*WHAT NEEDS TO BE DONE*
List each line of the data that holds the word "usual".

*GIVEN DATA*
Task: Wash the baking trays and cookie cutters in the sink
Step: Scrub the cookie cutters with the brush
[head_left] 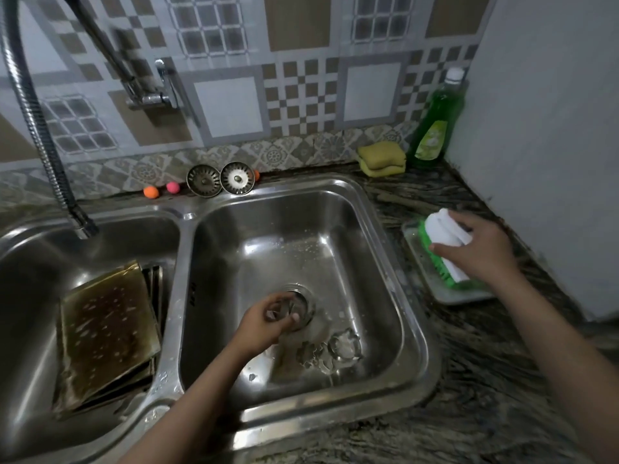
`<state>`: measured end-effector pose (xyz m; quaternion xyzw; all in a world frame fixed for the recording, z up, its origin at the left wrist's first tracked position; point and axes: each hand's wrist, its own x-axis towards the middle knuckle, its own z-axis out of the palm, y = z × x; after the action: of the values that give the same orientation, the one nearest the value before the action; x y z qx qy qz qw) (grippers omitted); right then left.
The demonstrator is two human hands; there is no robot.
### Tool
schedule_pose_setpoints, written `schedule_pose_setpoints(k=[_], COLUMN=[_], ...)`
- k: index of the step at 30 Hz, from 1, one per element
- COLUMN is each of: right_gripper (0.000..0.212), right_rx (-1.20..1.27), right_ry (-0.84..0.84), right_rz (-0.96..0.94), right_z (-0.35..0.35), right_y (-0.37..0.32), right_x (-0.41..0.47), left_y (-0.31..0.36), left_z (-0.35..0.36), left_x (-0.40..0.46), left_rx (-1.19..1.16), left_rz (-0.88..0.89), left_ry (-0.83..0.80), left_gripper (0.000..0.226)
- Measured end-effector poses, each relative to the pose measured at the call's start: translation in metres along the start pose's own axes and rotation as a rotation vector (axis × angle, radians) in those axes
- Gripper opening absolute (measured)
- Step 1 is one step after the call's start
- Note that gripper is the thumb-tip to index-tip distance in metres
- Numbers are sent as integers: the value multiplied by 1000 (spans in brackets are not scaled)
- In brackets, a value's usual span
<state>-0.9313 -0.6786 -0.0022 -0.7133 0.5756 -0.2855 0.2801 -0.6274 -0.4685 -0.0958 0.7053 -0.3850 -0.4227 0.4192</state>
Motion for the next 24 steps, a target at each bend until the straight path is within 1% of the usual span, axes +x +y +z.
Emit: schedule_pose_setpoints(k=[3, 8, 12, 15, 17, 19, 21, 22, 24], right_gripper=[76, 77, 73, 69, 69, 69, 67, 64, 62], right_rx=[-52, -35, 84, 206, 354, 576, 709, 738, 755], right_ry=[-50, -45, 36, 20, -76, -262, -421, -459, -448], right_rz=[-4, 6, -27, -114, -95, -16, 20, 14, 7], right_z=[10, 9, -5, -2, 12, 39, 75, 94, 126], right_y=[14, 15, -9, -44, -67, -84, -92, -94, -90], right_x=[-2, -2, -9, -28, -47, -71, -93, -101, -108], left_y=[5, 15, 27, 35, 37, 38, 37, 37, 33], left_z=[4, 8, 10, 13, 16, 19, 22, 21, 15], left_x=[-5, -14, -19, -21, -21, -21, -21, -23, -28], left_rx=[-44, -140, -234, -331, -409, -523, -702, -800, -915], left_rz=[-20, -73, -112, -140, -160, -193, -229, -234, -237], left_ry=[29, 37, 14, -12, -28, -45, -95, -123, -148], left_gripper=[30, 29, 30, 31, 31, 33, 35, 35, 38])
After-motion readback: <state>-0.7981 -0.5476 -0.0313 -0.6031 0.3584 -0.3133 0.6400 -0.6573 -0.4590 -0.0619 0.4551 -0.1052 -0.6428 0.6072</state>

*SOLUTION FOR THIS TASK*
- In brackets, a value's usual span
Motion for the next 24 steps, a target at each bend until the straight path is within 1% of the usual span, axes +x +y +z.

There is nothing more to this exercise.